START Dataset extract

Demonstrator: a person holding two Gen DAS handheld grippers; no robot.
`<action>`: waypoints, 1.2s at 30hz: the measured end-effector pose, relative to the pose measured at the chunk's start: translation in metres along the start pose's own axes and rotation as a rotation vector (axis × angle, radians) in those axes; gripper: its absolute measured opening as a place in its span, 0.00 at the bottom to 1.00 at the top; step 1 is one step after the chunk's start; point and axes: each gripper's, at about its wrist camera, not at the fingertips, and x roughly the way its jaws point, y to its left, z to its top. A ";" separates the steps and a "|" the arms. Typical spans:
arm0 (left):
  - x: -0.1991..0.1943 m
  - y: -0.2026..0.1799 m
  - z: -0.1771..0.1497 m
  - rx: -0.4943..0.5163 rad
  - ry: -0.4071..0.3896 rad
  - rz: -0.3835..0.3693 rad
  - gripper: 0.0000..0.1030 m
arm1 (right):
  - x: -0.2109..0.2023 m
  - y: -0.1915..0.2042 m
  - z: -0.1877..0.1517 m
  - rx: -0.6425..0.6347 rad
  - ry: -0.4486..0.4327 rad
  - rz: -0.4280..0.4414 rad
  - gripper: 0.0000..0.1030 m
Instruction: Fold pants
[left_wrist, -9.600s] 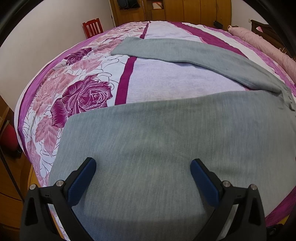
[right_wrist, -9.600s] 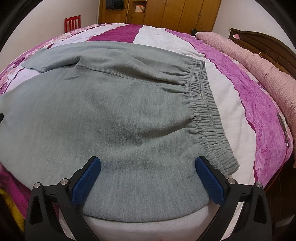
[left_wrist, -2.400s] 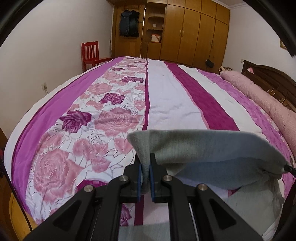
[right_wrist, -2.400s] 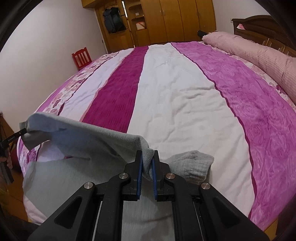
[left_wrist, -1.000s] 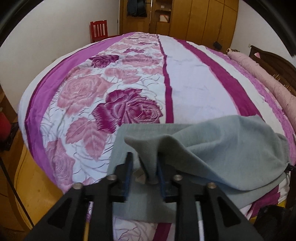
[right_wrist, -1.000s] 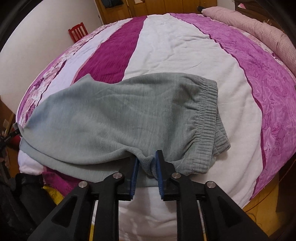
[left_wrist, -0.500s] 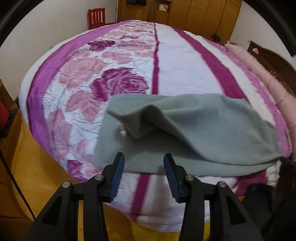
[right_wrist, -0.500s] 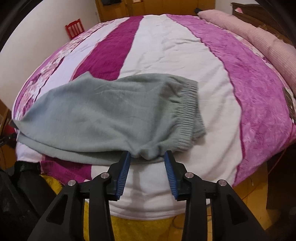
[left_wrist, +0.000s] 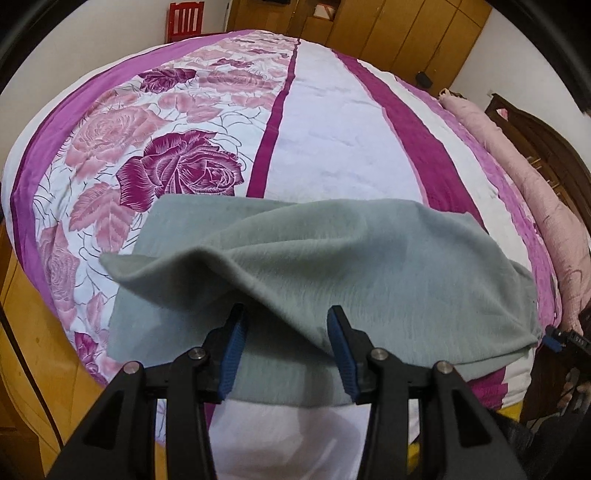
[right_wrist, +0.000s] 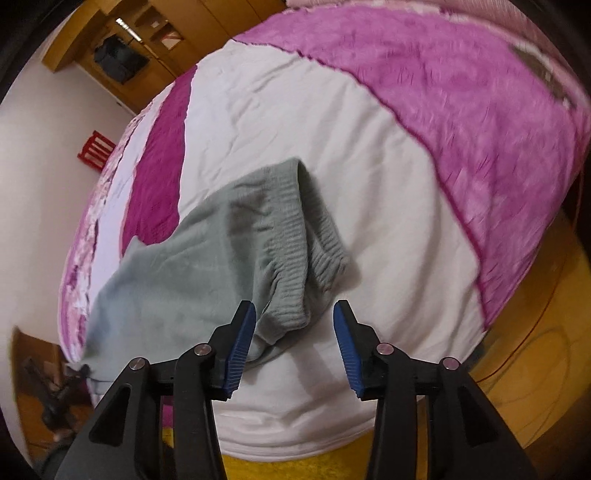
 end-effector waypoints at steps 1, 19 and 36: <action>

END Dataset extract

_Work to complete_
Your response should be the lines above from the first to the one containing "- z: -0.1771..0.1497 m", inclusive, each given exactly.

_Response to this task_
Demonstrator: a person holding two Gen DAS handheld grippers; no robot.
`<action>`: waypoints, 1.2s at 30hz: the measured end-effector pose, relative to the pose measured at the chunk's start: translation in metres along the start pose's own axes and rotation as a rotation vector (axis × angle, radians) in those axes; gripper: its absolute measured opening as a place in its span, 0.00 at the bottom to 1.00 at the top; step 1 is one step after the chunk's start; point and axes: each gripper's, at about its wrist camera, not at the fingertips, and x roughly the way its jaws point, y to its left, z to its top. A ";" separates the steps and a "|" the arms. Typical spans:
arm0 (left):
  - x: -0.1991..0.1943 m
  - y: -0.2026..0.1799 m
  - z: -0.1771..0.1497 m

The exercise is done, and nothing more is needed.